#### [WHAT THE TASK ASKS]
Give again, word for word, each line below starting at the one that contains "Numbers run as" and ending at the one that contains "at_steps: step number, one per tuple".

#### RECORDS PROVIDED

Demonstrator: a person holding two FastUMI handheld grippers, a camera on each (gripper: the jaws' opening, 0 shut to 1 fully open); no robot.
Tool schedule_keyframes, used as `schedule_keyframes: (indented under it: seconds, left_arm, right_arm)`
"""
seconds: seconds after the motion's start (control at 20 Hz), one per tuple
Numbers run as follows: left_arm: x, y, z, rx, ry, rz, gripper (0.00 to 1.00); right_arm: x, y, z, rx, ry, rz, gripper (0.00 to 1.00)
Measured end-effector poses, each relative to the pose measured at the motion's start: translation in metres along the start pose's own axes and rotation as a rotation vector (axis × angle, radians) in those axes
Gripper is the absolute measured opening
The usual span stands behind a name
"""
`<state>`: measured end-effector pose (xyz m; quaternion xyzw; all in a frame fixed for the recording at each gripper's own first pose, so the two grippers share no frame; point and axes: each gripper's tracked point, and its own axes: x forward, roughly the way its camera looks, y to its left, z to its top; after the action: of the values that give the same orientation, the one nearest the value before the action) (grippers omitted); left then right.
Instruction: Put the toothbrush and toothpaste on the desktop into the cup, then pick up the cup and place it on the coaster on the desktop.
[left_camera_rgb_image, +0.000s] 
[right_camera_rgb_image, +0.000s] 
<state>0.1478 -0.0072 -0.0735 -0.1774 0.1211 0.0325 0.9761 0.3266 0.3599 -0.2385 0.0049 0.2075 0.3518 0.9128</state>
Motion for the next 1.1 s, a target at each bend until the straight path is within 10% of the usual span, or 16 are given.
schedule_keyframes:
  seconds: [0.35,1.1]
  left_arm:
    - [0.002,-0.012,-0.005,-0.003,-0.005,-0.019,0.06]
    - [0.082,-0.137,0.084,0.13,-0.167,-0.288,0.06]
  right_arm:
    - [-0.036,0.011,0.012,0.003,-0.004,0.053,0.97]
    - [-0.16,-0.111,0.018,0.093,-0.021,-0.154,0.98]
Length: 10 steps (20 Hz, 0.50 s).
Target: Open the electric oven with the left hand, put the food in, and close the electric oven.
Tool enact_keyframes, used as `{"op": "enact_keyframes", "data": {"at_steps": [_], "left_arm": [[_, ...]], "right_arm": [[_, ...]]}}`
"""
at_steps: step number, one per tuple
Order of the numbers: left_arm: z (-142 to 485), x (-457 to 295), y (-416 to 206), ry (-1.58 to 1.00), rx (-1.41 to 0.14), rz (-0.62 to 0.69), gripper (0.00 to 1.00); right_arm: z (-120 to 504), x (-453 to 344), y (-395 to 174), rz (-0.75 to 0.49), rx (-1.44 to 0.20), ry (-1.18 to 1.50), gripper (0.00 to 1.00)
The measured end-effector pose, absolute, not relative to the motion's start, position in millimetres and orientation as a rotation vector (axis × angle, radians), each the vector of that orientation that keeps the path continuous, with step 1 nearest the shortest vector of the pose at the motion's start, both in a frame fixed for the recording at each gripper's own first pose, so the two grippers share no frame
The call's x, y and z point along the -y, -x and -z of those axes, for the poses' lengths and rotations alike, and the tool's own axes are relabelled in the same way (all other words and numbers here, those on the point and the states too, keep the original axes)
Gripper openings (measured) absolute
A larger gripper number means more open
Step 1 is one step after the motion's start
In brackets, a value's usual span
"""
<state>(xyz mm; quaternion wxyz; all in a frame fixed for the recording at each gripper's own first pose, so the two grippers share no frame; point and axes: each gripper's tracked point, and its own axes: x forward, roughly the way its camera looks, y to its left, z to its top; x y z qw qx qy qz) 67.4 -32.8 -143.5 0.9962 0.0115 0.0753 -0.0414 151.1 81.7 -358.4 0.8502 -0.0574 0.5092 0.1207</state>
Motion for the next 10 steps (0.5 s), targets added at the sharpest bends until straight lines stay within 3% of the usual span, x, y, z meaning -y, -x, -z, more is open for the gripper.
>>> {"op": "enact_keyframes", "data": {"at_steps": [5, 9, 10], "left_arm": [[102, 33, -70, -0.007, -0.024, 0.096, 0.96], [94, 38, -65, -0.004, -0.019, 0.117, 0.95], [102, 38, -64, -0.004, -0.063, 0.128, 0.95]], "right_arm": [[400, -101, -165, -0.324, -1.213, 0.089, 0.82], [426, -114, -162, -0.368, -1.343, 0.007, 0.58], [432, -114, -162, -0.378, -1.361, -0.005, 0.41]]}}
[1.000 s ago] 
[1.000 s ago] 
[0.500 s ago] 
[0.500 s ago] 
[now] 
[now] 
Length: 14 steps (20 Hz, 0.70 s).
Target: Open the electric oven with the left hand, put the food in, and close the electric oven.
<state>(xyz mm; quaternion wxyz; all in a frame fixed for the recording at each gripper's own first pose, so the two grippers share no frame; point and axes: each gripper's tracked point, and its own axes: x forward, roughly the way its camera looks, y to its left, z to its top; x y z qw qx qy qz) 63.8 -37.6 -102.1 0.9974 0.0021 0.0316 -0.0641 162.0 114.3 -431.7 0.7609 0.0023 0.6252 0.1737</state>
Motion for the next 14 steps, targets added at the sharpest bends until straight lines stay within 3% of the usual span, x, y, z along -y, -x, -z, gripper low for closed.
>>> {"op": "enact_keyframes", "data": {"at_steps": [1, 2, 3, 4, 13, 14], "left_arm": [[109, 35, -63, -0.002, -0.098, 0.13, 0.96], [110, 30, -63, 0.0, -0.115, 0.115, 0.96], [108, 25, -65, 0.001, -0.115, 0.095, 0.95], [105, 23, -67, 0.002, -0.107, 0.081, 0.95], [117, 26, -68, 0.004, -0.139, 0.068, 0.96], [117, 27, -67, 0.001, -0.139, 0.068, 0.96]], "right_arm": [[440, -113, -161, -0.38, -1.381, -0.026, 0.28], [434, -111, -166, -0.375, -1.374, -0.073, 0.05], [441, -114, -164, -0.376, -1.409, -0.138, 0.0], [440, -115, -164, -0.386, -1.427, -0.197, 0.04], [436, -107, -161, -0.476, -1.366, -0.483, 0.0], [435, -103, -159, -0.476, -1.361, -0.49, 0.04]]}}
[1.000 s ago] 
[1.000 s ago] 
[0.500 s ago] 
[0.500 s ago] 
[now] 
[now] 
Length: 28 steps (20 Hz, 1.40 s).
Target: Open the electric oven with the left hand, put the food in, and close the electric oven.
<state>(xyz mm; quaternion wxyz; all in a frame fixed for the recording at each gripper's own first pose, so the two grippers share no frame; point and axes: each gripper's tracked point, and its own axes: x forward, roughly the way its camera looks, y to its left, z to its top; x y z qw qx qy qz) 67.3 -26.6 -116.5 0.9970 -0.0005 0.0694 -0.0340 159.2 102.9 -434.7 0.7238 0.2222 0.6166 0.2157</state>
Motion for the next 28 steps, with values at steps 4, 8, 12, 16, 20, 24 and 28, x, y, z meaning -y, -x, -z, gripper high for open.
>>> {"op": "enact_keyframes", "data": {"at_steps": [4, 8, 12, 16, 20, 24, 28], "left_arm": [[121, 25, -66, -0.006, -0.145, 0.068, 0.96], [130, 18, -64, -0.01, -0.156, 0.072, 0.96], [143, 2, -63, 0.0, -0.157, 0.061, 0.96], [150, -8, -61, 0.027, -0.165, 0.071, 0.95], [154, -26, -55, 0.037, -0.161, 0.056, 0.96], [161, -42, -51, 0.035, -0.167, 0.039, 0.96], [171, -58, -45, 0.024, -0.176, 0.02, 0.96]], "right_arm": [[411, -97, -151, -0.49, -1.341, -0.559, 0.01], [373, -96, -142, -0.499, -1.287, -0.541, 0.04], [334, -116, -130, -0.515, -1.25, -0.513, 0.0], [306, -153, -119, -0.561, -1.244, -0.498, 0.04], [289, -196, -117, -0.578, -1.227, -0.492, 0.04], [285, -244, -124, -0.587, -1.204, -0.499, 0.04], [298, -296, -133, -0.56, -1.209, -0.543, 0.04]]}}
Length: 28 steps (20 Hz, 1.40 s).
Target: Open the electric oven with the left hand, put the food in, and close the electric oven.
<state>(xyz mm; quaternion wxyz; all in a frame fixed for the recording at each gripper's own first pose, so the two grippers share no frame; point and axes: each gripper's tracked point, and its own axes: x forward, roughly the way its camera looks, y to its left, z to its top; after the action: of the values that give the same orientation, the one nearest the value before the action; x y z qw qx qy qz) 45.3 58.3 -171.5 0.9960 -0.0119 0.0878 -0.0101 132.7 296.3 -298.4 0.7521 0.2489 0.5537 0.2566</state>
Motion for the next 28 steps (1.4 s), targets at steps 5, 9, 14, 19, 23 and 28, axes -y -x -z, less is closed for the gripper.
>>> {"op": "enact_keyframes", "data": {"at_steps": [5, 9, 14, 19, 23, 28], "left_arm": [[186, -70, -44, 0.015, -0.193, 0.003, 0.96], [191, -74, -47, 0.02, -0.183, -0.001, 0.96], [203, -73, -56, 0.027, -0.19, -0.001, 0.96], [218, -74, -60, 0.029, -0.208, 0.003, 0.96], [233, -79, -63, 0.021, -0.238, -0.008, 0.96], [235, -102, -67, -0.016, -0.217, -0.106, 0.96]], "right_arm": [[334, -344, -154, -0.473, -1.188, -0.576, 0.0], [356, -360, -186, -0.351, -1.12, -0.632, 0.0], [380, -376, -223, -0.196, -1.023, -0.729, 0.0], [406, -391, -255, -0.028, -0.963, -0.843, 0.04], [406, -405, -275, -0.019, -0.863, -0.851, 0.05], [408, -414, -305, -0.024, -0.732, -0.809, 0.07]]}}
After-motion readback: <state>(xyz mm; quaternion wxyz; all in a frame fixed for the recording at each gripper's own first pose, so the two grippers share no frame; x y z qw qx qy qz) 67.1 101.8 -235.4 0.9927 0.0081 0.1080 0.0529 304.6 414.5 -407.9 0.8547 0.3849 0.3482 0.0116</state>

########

#### [TASK RESULT]
Numbers run as follows: left_arm: x, y, z, rx, ry, rz, gripper (0.00 to 1.00); right_arm: x, y, z, rx, ry, rz, gripper (0.00 to 1.00)
Measured end-effector poses, each relative to the pose measured at the motion's start: translation in metres along the start pose's own axes and rotation as a rotation vector (axis × angle, radians) in those axes
Gripper is the absolute measured opening
The usual span stands behind a name
"""
`<state>`: measured end-effector pose (xyz m; quaternion xyzw; all in a frame fixed for the recording at each gripper's own first pose, so the two grippers share no frame; point and axes: each gripper's tracked point, and its own axes: x forward, roughly the way its camera looks, y to its left, z to its top; after the action: of the values that give the same orientation, the one nearest the value before the action) (grippers omitted); left then right.
Instruction: Put the toothbrush and toothpaste on the desktop into the cup, then pick up the cup and place it on the coaster on the desktop.
[left_camera_rgb_image, +0.000s] 
[right_camera_rgb_image, +0.000s] 
<state>0.1478 -0.0072 -0.0735 -0.1774 0.1211 0.0325 0.9761 0.3266 0.3599 -0.2385 0.0049 0.2075 0.3518 0.9128</state>
Motion for the next 1.1 s, a target at each bend until the straight path is within 10% of the usual span, or 16 are given.
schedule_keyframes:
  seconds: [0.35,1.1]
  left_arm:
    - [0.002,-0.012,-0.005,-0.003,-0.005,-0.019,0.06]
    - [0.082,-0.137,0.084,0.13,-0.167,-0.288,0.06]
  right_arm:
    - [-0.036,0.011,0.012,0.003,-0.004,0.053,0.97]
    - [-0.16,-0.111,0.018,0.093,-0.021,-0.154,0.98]
Length: 10 steps (20 Hz, 0.50 s).
Target: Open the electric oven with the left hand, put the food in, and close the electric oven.
Tool enact_keyframes, used as `{"op": "enact_keyframes", "data": {"at_steps": [_], "left_arm": [[_, ...]], "right_arm": [[_, ...]]}}`
"""
at_steps: step number, one per tuple

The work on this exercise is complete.